- _Exercise goal_
The answer must be every line from the entries below that contains "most".

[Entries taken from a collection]
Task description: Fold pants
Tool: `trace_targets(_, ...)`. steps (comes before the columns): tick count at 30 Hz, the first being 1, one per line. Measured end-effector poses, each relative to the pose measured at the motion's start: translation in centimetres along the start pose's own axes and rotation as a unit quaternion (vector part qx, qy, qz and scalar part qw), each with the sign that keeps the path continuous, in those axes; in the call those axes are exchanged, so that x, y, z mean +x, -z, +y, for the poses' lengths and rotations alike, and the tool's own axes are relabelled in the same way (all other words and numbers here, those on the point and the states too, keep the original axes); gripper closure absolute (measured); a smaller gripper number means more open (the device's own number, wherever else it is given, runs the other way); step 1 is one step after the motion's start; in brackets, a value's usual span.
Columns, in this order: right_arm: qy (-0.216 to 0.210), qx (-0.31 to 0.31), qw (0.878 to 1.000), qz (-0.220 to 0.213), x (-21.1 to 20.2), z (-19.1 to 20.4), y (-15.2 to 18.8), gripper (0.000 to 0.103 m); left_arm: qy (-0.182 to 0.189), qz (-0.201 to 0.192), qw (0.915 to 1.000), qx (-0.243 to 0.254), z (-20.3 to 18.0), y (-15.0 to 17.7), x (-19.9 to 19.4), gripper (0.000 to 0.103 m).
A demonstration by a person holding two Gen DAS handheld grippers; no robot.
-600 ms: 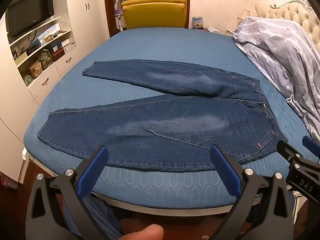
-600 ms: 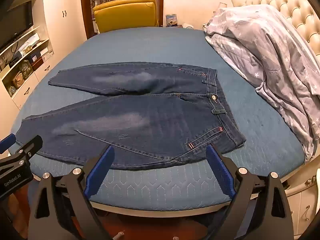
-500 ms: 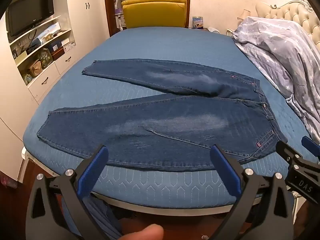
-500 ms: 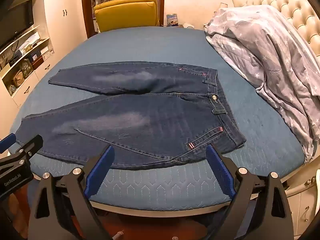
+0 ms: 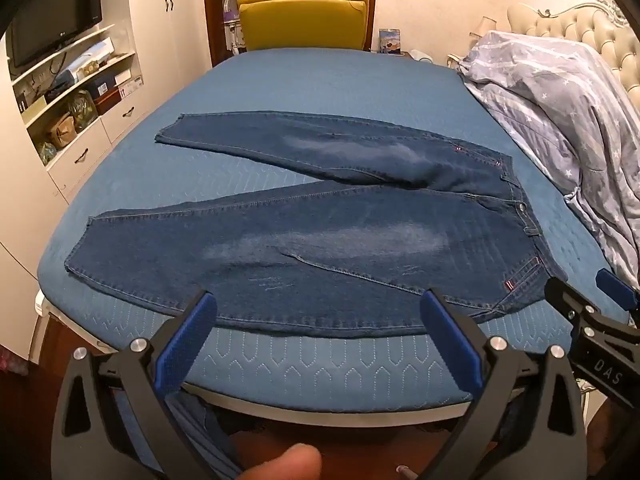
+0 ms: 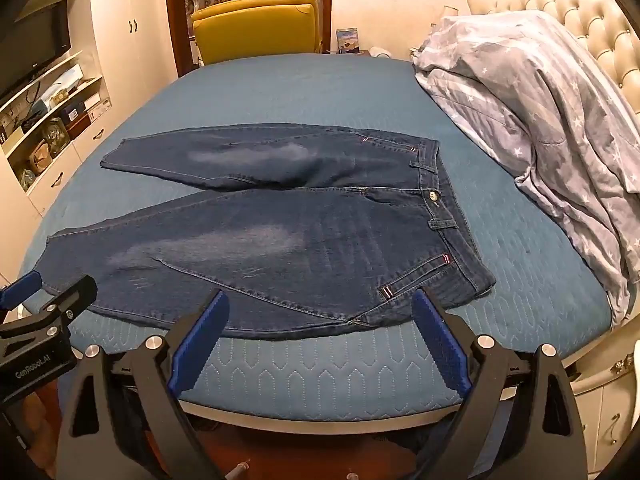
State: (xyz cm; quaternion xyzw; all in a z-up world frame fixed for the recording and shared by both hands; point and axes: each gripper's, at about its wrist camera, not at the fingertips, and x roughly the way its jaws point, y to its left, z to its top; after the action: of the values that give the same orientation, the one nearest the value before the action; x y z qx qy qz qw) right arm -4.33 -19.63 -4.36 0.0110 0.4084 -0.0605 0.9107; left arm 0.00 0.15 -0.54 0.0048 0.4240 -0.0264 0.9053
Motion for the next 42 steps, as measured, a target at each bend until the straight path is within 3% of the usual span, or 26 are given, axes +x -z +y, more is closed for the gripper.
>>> trace_targets(42, 0.000, -0.004, 1.000, -0.002, -0.12, -0.12, 0.01, 0.014, 0.002, 0.000, 0.9999, -0.011, 0.28, -0.54, -0.14, 0.001)
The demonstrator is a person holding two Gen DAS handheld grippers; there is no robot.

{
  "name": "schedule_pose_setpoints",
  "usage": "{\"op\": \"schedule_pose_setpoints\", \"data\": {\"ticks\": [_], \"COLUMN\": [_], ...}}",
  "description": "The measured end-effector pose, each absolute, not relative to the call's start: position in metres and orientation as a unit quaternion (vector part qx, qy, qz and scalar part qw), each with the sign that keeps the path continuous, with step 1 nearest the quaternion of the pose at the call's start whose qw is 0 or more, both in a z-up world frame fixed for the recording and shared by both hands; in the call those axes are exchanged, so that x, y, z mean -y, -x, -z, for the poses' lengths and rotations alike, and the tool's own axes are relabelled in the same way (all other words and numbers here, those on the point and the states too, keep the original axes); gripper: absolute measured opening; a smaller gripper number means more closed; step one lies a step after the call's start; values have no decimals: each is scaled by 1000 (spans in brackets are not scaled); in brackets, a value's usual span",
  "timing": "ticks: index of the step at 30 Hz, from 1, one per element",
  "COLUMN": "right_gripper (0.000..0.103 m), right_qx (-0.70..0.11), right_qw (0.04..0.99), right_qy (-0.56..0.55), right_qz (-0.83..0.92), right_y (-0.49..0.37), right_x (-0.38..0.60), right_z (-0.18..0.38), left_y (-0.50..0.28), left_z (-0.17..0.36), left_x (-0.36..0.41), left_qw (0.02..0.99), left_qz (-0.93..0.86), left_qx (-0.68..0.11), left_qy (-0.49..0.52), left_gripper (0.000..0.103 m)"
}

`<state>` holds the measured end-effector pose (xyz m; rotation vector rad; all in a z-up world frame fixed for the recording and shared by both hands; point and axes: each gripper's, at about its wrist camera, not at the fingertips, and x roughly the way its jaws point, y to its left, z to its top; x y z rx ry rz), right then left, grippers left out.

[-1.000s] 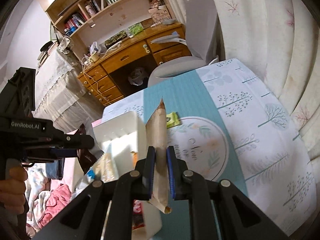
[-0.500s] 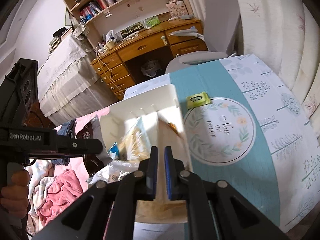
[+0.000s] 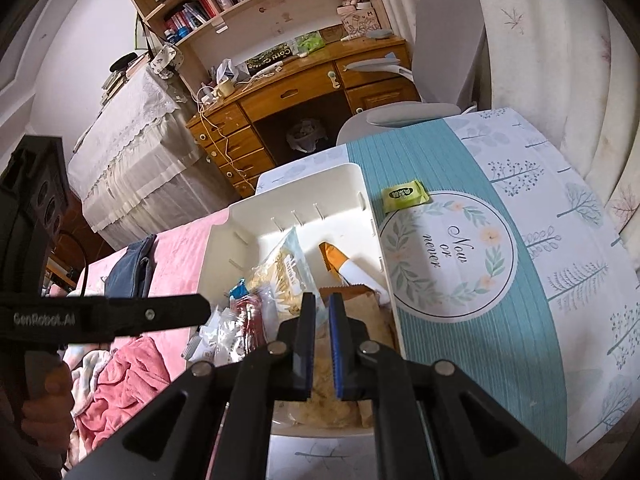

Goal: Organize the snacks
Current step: 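Carry the sachet and cracker pack into the white tray and open both tools, then move the open right tool to the yellow-green sachet and close on it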

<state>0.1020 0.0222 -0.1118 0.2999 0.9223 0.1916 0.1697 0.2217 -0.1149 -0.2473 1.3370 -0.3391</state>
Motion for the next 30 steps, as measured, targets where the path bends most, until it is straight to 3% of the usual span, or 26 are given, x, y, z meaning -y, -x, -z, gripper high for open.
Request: {"op": "schedule_pose_setpoints", "data": {"ticks": [5,14,16,18,20,30], "right_gripper": [7,8,11,26,32,32], "right_qx": [-445,-468,-472,-475,-476,-470], "right_qw": [881,869,866,863,861,849], "right_qy": [-127,-86,-74,-60,-48,30], "right_qz": [-103,-136,-148,-158,-172,-238], "right_y": [-110,-134,-141,-149,-155,-208], "right_x": [-14,17,25,32,39,65], "right_z": [109,112,112,113,115,136], "left_y": [-168,-158,-156,-155,-154,-152], "left_z": [117,123,125,128,131,149], "left_x": [-215,-188,-182,-173,-167,-129], "left_qw": [769,777,777,777,778,780], "left_qz": [147,110,100,84,73,21], "left_qx": [-610,-601,-600,-599,-596,-581], "left_qy": [121,153,163,173,184,233], "left_gripper": [71,74,76,77,77,77]}}
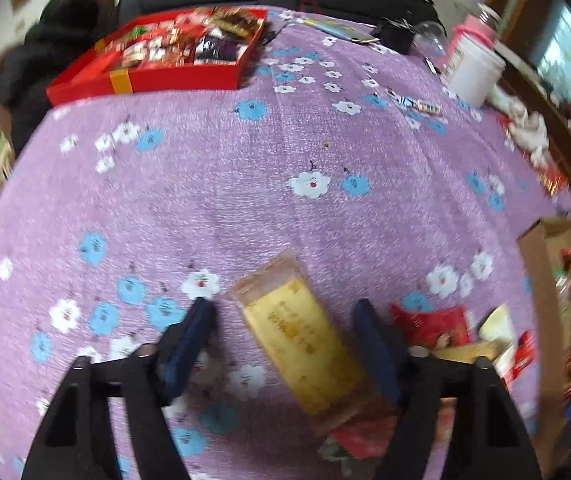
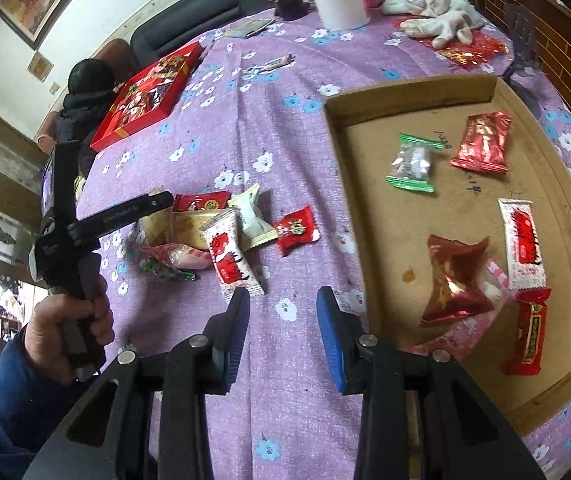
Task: Organize snacks
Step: 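Grasp the clear-wrapped yellow cake bar with the left gripper, then grasp another white and red packet with the right gripper, then carry the yellow cake bar and white-red packet over the cardboard box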
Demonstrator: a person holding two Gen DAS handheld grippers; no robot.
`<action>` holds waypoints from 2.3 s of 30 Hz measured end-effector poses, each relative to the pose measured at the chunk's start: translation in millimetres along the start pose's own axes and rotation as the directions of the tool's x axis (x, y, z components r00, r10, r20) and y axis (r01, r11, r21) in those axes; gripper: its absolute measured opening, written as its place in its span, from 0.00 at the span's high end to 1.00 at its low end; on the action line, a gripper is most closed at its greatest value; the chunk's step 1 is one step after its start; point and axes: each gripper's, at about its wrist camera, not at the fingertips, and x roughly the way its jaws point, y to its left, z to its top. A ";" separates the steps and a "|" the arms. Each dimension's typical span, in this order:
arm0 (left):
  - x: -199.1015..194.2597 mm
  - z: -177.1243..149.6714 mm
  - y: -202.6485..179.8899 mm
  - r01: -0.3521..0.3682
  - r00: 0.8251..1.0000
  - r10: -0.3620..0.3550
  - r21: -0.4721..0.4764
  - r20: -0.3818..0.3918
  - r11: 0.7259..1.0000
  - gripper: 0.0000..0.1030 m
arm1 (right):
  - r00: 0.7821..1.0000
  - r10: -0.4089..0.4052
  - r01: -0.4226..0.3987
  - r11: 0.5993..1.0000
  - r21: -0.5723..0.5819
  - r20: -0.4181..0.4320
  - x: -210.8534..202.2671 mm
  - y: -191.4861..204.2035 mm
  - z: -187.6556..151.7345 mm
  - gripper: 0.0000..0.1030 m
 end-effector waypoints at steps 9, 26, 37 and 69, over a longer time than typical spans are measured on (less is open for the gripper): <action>-25.2 -43.1 34.2 0.008 1.000 -0.009 0.063 0.023 0.998 0.61 | 0.998 -0.036 0.028 0.990 -0.140 -0.057 45.8 39.6 11.4 0.68; -37.8 -60.9 53.4 0.091 0.996 -0.091 0.047 -0.005 0.995 0.59 | 0.987 -0.152 0.140 0.970 -0.199 -0.047 77.6 61.9 4.8 0.75; -49.6 -67.8 44.6 0.097 0.992 -0.100 0.040 0.079 0.994 0.66 | 0.997 -0.063 0.060 0.994 -0.092 -0.036 55.2 55.8 -8.6 0.75; -104.0 -76.9 -77.4 0.153 0.969 -0.196 0.260 0.148 0.953 0.66 | 1.000 -0.021 0.022 0.998 -0.052 0.022 -0.3 6.6 -16.7 0.75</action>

- _Exercise result_
Motion for the next 30 steps, as measured, targets where the path bends most, until it is straight to 3% of the usual span, or 26 are given, x, y, z meaning -y, -x, -z, gripper high for open.
`<action>` holds waypoints from 2.3 s of 30 Hz measured end-effector poses, each relative to the pose measured at the chunk's start: translation in millimetres along the start pose's own axes and rotation as the directions of the tool's x axis (x, y, z components r00, r10, r20) and y axis (r01, r11, r21) in those axes; gripper: its absolute measured opening, written as its place in its span, from 0.00 at the span's high end to 1.00 at its low end; on the action line, a gripper is most closed at its greatest value; the chunk's step 1 is one step after its start; point and axes: each gripper's, at about its wrist camera, not at the fingertips, and x roughly the way its jaws point, y to its left, z to its top. A ";" separates the steps and a "|" the arms. Each dimension's typical span, in this order:

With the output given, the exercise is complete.